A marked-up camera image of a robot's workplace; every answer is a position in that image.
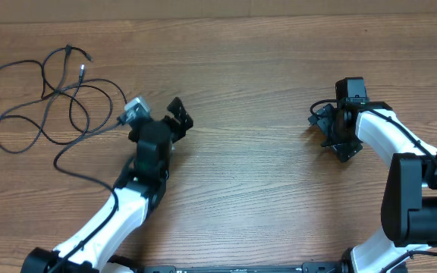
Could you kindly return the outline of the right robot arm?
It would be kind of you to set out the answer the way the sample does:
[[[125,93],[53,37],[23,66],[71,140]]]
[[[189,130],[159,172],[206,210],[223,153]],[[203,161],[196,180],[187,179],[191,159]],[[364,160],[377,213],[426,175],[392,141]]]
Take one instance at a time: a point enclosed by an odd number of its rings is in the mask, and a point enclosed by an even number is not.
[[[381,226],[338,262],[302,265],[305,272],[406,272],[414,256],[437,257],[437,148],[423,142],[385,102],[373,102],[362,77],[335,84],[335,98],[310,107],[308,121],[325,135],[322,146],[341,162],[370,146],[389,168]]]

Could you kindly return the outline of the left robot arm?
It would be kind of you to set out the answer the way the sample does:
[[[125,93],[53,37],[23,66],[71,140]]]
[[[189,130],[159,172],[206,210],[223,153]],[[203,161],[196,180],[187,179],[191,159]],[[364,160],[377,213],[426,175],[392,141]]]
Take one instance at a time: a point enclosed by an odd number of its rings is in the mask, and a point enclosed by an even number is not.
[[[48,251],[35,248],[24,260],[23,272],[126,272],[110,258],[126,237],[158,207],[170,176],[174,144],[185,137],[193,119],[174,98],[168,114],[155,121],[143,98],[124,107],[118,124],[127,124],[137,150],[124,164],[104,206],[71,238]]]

────

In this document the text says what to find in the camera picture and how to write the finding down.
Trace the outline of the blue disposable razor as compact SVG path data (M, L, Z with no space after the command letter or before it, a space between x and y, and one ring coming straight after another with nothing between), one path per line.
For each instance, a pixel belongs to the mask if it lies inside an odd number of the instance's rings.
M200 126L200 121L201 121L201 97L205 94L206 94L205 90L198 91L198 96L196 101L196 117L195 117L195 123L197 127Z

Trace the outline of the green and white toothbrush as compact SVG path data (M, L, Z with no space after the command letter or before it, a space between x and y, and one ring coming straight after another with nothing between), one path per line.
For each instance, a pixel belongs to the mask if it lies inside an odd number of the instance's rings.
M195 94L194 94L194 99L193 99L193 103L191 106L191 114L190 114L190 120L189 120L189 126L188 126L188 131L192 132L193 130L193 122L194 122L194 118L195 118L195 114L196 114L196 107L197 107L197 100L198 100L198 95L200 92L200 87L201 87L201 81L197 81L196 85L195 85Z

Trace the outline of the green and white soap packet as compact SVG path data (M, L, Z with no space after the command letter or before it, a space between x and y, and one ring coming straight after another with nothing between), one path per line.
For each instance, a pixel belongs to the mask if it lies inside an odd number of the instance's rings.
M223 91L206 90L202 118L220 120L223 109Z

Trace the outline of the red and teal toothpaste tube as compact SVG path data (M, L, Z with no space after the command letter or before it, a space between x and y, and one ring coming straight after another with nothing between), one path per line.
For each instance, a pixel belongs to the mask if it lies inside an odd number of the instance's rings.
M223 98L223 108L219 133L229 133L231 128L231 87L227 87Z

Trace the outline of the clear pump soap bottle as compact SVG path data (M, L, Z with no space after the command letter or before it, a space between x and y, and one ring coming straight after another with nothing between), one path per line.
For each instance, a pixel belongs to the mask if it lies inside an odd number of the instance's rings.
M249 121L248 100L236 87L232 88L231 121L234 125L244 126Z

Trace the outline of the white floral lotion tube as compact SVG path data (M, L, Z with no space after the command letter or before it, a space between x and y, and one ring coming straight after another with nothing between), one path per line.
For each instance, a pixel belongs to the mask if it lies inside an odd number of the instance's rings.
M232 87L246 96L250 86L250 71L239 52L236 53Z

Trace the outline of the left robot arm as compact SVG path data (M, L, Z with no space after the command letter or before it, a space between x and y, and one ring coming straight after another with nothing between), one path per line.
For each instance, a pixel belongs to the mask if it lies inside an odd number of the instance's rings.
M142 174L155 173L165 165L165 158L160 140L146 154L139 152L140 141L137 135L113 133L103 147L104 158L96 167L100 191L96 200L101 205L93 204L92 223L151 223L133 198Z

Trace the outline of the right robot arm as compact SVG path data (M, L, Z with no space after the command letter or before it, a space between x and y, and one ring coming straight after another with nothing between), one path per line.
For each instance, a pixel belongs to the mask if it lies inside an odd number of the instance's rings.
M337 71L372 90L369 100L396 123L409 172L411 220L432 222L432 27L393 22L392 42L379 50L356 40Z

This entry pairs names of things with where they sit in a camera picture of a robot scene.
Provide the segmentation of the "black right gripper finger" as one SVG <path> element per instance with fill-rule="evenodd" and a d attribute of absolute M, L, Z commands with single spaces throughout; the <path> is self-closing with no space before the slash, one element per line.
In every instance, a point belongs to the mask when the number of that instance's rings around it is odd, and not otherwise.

────

Search the data for "kindly". Copy every matching line.

Your response:
Could you kindly return the outline of the right robot arm?
Could you kindly return the outline of the left robot arm?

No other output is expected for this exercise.